*TASK REQUIREMENTS:*
Only lines with the string "tool" are wanted. Pull them out of the data.

*EXCERPTED DATA:*
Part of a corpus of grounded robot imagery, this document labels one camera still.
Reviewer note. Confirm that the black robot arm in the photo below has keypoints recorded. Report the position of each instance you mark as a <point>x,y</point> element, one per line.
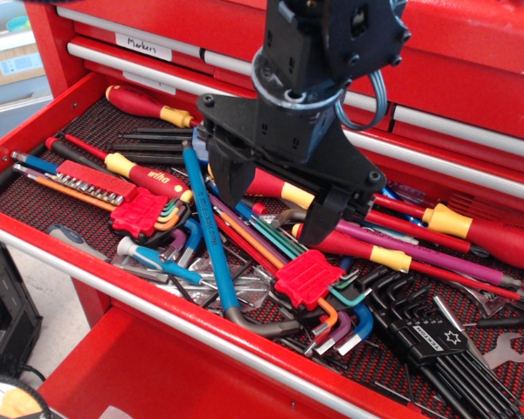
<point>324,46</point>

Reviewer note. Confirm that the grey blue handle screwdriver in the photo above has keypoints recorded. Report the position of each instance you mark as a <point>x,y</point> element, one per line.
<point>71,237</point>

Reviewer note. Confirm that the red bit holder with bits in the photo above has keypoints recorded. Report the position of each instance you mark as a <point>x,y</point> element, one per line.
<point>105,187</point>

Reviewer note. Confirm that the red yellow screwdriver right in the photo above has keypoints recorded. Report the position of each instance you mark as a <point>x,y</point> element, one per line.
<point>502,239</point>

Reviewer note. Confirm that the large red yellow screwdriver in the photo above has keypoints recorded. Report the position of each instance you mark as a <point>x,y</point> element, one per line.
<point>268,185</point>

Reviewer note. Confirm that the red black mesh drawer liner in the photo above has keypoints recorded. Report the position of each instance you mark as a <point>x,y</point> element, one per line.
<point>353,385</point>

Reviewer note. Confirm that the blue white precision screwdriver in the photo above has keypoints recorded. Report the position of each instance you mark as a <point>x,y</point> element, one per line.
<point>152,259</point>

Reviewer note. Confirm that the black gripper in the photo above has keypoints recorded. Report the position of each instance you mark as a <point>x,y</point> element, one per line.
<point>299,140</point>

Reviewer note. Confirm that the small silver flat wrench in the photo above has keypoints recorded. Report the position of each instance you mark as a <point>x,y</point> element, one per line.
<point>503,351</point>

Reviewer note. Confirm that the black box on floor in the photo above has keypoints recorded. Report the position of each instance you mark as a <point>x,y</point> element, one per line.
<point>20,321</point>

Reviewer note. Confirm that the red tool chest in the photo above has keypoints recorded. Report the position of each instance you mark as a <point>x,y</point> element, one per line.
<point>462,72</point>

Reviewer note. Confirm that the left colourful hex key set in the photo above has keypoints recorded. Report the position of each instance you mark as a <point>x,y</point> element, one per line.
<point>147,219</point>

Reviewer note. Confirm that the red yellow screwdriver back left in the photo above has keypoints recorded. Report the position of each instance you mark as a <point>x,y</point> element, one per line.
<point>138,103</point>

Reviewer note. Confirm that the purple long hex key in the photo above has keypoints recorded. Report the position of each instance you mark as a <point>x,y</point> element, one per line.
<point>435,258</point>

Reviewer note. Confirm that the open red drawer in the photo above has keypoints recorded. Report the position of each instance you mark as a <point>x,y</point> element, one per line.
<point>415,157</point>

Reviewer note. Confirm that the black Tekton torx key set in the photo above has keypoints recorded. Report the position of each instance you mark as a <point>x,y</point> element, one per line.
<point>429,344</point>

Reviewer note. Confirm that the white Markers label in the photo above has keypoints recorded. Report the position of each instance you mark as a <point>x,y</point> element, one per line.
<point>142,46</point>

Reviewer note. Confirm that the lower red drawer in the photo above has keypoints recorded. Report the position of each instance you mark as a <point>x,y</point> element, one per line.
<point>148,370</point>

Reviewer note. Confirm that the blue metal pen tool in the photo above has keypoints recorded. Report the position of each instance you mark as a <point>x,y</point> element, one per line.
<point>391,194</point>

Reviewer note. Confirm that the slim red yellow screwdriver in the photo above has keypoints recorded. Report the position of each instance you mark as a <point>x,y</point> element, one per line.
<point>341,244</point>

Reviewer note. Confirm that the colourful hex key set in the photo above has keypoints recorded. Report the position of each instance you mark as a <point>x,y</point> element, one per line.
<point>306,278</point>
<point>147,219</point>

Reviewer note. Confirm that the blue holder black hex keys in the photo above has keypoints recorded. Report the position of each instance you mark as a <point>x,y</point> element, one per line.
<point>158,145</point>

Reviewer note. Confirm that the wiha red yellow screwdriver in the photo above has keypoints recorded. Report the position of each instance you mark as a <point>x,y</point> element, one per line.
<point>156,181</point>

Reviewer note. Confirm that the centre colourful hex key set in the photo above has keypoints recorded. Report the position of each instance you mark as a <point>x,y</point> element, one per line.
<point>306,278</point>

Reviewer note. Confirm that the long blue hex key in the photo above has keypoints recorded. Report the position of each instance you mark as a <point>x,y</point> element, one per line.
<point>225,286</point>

==

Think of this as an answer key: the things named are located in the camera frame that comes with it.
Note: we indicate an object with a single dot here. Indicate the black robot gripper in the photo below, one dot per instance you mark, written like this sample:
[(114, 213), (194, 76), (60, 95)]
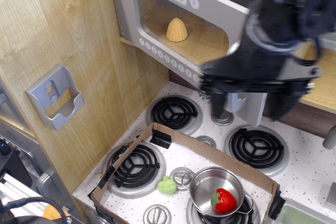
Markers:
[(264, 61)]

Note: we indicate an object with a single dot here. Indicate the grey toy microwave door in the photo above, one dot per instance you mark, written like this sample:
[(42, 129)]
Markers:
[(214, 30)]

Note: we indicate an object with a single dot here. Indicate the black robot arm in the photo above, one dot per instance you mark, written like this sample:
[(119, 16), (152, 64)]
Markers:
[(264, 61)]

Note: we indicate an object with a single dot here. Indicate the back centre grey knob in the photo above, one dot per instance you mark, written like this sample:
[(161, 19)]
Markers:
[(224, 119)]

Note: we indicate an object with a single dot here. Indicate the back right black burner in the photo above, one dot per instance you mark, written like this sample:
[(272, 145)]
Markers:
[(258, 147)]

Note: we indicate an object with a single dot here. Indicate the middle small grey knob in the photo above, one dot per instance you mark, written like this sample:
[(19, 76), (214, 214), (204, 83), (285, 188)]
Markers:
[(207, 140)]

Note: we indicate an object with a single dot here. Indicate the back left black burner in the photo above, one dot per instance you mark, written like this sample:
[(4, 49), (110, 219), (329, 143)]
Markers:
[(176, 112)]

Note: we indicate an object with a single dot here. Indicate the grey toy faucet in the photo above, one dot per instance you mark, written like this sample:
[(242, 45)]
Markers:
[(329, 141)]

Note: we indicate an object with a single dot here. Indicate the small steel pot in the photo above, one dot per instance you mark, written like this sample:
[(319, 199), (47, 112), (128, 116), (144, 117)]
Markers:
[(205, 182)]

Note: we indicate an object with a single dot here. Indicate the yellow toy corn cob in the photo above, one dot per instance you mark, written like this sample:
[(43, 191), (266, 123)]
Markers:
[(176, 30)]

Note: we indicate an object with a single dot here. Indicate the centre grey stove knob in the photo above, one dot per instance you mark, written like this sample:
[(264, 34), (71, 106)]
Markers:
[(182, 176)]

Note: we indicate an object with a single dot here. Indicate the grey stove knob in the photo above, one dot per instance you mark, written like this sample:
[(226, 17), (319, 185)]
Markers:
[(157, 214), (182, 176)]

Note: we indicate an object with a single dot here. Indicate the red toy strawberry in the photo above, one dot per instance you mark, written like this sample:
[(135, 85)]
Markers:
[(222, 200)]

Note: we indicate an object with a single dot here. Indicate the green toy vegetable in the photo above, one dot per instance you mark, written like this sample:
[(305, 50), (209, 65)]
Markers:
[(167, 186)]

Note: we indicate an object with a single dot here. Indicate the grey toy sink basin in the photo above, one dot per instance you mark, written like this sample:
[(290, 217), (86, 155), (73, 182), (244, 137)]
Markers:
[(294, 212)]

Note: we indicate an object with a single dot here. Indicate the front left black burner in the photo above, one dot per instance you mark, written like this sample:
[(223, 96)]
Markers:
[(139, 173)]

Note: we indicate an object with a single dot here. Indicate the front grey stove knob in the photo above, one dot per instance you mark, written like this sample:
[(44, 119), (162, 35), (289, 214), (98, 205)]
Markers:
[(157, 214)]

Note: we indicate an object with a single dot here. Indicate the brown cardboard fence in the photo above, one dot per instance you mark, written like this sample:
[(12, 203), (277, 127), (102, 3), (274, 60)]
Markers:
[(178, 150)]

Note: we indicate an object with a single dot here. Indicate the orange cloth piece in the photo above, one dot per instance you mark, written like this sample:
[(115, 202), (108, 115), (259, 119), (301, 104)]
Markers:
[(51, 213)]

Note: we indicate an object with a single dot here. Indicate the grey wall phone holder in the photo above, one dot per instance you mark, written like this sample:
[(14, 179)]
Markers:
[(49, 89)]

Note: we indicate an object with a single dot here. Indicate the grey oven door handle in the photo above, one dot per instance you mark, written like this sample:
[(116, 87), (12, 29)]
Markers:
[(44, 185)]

...

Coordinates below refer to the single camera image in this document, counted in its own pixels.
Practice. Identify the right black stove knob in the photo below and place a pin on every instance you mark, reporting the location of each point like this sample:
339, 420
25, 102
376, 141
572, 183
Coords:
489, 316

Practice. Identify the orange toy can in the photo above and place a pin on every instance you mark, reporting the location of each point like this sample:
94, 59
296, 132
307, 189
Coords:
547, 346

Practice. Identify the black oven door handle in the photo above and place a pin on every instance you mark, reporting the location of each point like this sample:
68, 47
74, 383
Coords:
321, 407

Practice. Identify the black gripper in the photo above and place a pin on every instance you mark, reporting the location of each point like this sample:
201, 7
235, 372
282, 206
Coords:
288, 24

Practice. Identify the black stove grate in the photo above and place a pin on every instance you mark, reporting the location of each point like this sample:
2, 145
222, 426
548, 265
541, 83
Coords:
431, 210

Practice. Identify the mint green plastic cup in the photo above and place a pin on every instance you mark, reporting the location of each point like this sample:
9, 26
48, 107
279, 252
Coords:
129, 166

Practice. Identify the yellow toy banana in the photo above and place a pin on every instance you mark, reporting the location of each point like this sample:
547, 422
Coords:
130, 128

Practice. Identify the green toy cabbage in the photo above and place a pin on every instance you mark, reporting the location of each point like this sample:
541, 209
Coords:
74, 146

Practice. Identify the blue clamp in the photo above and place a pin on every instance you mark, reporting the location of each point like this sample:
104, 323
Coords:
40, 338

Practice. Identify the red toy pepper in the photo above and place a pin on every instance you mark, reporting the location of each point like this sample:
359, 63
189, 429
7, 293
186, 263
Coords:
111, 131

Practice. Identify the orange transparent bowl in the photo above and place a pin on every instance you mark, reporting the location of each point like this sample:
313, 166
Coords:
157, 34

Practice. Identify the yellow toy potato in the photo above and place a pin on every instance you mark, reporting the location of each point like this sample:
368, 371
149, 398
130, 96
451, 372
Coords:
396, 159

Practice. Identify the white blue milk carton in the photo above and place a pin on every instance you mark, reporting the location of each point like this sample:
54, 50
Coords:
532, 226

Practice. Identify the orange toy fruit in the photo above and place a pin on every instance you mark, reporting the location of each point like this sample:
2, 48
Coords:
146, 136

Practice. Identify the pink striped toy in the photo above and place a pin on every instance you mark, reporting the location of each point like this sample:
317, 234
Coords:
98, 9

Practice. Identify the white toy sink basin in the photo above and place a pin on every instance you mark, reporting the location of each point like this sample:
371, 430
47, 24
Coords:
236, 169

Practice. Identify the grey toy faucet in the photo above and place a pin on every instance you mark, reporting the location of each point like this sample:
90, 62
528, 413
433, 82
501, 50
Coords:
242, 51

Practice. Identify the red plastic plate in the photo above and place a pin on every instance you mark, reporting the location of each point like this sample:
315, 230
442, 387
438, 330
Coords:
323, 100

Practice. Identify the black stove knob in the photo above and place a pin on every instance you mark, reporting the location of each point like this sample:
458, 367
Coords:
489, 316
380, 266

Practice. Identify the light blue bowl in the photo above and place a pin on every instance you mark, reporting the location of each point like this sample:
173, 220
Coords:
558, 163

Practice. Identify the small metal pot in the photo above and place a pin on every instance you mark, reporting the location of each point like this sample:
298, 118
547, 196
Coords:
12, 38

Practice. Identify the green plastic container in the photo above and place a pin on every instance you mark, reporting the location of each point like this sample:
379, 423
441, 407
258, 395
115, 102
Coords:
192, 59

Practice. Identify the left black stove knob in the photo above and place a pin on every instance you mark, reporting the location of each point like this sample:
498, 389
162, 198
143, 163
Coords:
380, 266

*TASK RESULT:*
Reviewer note. Confirm that the red tool chest in the photo above has keypoints recorded. Report the position of each instance you mark as a <point>x,y</point> element, one per line.
Reviewer note. Confirm that the blue metal pen tool in the photo above has keypoints recorded. Report the position of each instance you mark as a <point>x,y</point> element, one per line.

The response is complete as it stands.